Across our operations, we have noticed deferrals of work, particularly in the environmental sector, where activity is most pronounced. That said, we view this as a short-term issue. In transportation and water, we have experienced improved market share, even with award opportunities temporarily postponed.
[Operator Instructions] Your next question comes from Adam Thalhimer with Thompson Davis. Your line is open.
Thanks. Hey, guys. Congrats on the good Q3.
Thank you.
In major cities like New York, what are you seeing? There’s talk of deurbanization, but interest rates are low, so how do you see these factors balancing out?
That’s a complicated question to answer as it varies based on various factors. Within New York, we have numerous avenues of work. Our experience suggests that while there is uncertainty, we are unlikely to witness discontinuation in investments. Instead, our business is well-situated for significant opportunities that will emerge.
So, any weaknesses you've seen are more prevalent on the design side rather than construction management?
That’s correct; any weaknesses we observe are primarily on the design side in our private markets.
Corporate SG&A—what run rate should we use going forward?
The run rate is $40 million to $45 million per quarter.
Okay. Lastly, regarding federal spending in fiscal ‘21, I understand that the Federal government is still a good client for you. What’s your outlook on next year’s budgets?
We anticipate no significant declines among the clients we typically serve, such as the Corps of Engineers.
There are no further questions. At this time, I will turn the call over to Chief Financial Officer, Troy Rudd for closing remarks.

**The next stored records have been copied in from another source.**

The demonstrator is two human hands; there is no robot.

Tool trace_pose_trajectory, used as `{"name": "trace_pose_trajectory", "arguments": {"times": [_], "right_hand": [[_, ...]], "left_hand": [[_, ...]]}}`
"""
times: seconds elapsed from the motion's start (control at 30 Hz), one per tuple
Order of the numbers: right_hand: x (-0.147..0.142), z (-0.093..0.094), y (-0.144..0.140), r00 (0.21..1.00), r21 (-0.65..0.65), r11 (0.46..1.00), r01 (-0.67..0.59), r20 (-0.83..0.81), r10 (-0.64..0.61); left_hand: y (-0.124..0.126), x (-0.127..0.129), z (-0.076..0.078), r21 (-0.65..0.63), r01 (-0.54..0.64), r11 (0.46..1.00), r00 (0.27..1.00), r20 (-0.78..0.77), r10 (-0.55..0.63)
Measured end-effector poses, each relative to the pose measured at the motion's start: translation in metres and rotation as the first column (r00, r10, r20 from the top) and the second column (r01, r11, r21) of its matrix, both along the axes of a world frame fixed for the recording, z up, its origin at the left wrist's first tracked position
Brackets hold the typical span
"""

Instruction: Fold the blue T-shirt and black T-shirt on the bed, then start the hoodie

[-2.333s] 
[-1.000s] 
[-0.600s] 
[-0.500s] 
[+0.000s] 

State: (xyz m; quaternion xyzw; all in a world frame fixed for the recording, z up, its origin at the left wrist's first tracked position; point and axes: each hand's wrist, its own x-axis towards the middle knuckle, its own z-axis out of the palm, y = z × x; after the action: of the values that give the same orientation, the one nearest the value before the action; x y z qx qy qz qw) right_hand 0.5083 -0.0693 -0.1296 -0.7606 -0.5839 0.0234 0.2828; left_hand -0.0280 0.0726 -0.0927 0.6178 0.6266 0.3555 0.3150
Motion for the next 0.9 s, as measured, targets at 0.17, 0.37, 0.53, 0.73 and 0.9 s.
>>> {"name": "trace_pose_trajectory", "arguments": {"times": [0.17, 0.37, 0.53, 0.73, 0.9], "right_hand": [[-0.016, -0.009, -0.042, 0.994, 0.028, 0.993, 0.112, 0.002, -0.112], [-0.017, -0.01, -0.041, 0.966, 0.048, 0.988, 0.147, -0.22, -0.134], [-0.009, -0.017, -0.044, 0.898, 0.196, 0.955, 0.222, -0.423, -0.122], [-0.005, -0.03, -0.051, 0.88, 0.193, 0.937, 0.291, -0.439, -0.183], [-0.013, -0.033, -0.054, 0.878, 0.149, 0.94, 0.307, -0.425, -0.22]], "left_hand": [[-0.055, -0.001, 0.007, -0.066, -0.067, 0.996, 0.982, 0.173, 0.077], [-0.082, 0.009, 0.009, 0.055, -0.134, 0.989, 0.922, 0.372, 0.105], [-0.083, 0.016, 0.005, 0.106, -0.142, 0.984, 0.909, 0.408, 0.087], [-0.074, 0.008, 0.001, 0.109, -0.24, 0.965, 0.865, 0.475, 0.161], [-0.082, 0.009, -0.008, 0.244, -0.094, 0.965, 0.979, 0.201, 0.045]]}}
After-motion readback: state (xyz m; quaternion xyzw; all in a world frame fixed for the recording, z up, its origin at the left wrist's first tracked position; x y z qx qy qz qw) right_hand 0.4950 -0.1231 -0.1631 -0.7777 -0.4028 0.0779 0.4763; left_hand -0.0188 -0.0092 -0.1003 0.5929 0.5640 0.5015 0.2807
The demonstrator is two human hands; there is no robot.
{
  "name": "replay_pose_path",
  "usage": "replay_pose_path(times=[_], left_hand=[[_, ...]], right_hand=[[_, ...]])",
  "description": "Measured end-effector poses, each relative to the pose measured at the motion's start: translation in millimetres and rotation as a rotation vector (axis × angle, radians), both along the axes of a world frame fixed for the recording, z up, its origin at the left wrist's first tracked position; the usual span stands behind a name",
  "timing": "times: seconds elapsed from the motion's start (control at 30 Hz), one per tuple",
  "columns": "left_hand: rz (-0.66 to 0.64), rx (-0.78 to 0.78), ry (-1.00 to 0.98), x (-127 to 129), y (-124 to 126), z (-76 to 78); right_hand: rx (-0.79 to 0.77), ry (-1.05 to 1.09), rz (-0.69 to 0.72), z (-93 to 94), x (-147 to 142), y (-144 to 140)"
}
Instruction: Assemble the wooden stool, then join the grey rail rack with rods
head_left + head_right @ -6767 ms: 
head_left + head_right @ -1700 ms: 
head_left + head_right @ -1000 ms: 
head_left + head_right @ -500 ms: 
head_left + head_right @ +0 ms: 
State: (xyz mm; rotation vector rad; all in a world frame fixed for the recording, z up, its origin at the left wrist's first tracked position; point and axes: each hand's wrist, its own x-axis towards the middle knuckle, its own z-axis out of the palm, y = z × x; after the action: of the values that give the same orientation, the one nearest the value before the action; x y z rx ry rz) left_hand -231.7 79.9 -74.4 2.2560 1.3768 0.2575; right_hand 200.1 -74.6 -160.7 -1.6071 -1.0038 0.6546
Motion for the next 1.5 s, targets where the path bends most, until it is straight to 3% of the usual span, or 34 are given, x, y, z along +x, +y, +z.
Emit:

Thank you, everyone, for joining today. In this unprecedented time, I’m incredibly proud of our teams for coming together and navigating this environment. It instills confidence in our leadership, our professionals, and our ability to achieve the goals we’ve discussed today. We have finished with a strong balance sheet, strong cash flows, and record backlog, which encourages us as we anticipate growth in fiscal ‘21. I appreciate all of you joining our call today.
This concludes today’s conference call. You may now disconnect.